[Stored records]
========
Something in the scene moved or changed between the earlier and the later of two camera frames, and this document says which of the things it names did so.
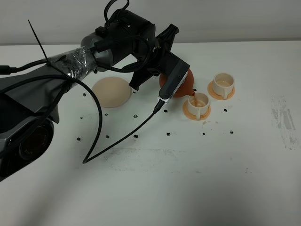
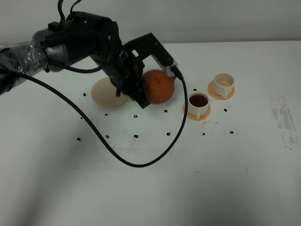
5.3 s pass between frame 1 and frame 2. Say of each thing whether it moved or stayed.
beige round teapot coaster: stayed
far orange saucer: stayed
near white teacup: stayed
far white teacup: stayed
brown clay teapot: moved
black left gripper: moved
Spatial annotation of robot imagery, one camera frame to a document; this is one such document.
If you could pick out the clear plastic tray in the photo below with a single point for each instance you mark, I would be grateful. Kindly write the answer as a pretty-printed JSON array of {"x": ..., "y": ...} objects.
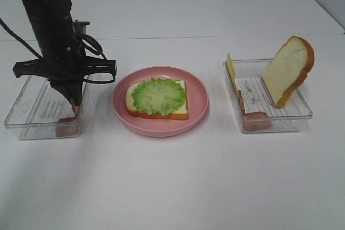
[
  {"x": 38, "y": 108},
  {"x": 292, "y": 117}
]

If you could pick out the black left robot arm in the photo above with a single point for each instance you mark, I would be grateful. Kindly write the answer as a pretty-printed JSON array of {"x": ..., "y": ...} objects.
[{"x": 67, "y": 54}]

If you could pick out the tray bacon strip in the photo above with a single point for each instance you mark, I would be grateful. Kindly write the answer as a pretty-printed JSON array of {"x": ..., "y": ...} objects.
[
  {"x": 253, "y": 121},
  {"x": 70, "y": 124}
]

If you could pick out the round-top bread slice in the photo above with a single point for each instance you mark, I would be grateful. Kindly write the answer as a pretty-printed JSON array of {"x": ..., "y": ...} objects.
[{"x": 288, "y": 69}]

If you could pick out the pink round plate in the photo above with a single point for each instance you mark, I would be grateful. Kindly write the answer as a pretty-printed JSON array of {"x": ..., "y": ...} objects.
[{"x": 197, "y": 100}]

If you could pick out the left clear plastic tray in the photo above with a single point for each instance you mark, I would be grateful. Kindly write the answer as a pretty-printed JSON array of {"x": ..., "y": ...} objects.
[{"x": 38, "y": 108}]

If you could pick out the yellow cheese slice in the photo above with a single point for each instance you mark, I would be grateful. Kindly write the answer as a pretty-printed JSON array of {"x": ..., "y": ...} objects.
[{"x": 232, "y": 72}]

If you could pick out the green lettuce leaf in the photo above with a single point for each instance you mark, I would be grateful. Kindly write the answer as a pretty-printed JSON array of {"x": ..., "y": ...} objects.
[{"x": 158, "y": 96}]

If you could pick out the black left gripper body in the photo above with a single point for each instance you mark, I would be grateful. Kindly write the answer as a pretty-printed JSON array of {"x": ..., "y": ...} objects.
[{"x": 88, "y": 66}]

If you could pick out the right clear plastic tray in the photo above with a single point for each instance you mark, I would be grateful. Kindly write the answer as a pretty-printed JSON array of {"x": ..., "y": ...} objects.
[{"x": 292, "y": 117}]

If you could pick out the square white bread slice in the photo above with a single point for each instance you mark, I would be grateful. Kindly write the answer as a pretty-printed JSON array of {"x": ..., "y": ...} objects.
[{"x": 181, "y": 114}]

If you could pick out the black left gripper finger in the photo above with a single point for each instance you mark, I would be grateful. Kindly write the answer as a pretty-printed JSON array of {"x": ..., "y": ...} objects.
========
EXERCISE REQUIREMENTS: Write out the data above in full and exactly, but without the pictures.

ANSWER FOR THE TASK:
Something in the scene moved or changed between the earlier and the later of two camera frames, and this document says which of the things it names did so.
5.3 s pass between frame 1 and frame 2. Say of each thing whether it moved or stayed.
beige round teapot coaster: stayed
far orange saucer: stayed
near white teacup: stayed
far white teacup: stayed
brown clay teapot: moved
black left gripper: moved
Spatial annotation of robot imagery, one camera frame to a document; this is one such document.
If you could pick out the clear plastic tray in the photo below with a single point for each instance you mark, I would be grateful. Kindly write the answer as a pretty-printed JSON array of {"x": ..., "y": ...} objects.
[
  {"x": 38, "y": 108},
  {"x": 292, "y": 117}
]

If you could pick out the black left robot arm in the photo above with a single point for each instance you mark, I would be grateful. Kindly write the answer as a pretty-printed JSON array of {"x": ..., "y": ...} objects.
[{"x": 67, "y": 54}]

If you could pick out the tray bacon strip in the photo above with a single point for each instance you mark, I would be grateful. Kindly write the answer as a pretty-printed JSON array of {"x": ..., "y": ...} objects.
[
  {"x": 253, "y": 121},
  {"x": 70, "y": 124}
]

If you could pick out the round-top bread slice in the photo above with a single point for each instance you mark, I would be grateful. Kindly write the answer as a pretty-printed JSON array of {"x": ..., "y": ...} objects.
[{"x": 288, "y": 69}]

If you could pick out the pink round plate in the photo above with a single point for each instance you mark, I would be grateful. Kindly write the answer as a pretty-printed JSON array of {"x": ..., "y": ...} objects.
[{"x": 197, "y": 100}]

If you could pick out the left clear plastic tray in the photo above with a single point for each instance you mark, I would be grateful. Kindly write the answer as a pretty-printed JSON array of {"x": ..., "y": ...} objects.
[{"x": 38, "y": 108}]

If you could pick out the yellow cheese slice in the photo above with a single point for each instance you mark, I would be grateful. Kindly write the answer as a pretty-printed JSON array of {"x": ..., "y": ...} objects.
[{"x": 232, "y": 72}]

If you could pick out the green lettuce leaf in the photo above with a single point for each instance you mark, I would be grateful. Kindly write the answer as a pretty-printed JSON array of {"x": ..., "y": ...} objects.
[{"x": 158, "y": 96}]

If you could pick out the black left gripper body in the photo above with a single point for each instance you mark, I would be grateful. Kindly write the answer as a pretty-printed JSON array of {"x": ..., "y": ...} objects.
[{"x": 88, "y": 66}]

If you could pick out the right clear plastic tray in the photo above with a single point for each instance you mark, I would be grateful. Kindly write the answer as a pretty-printed JSON array of {"x": ..., "y": ...} objects.
[{"x": 292, "y": 117}]

If you could pick out the square white bread slice in the photo above with a single point for each instance you mark, I would be grateful. Kindly write the answer as a pretty-printed JSON array of {"x": ..., "y": ...} objects.
[{"x": 181, "y": 114}]

If you could pick out the black left gripper finger in the photo above with a single point for each instance you mark, I would be grateful. Kindly write the answer as a pretty-printed JSON array of {"x": ..., "y": ...} objects.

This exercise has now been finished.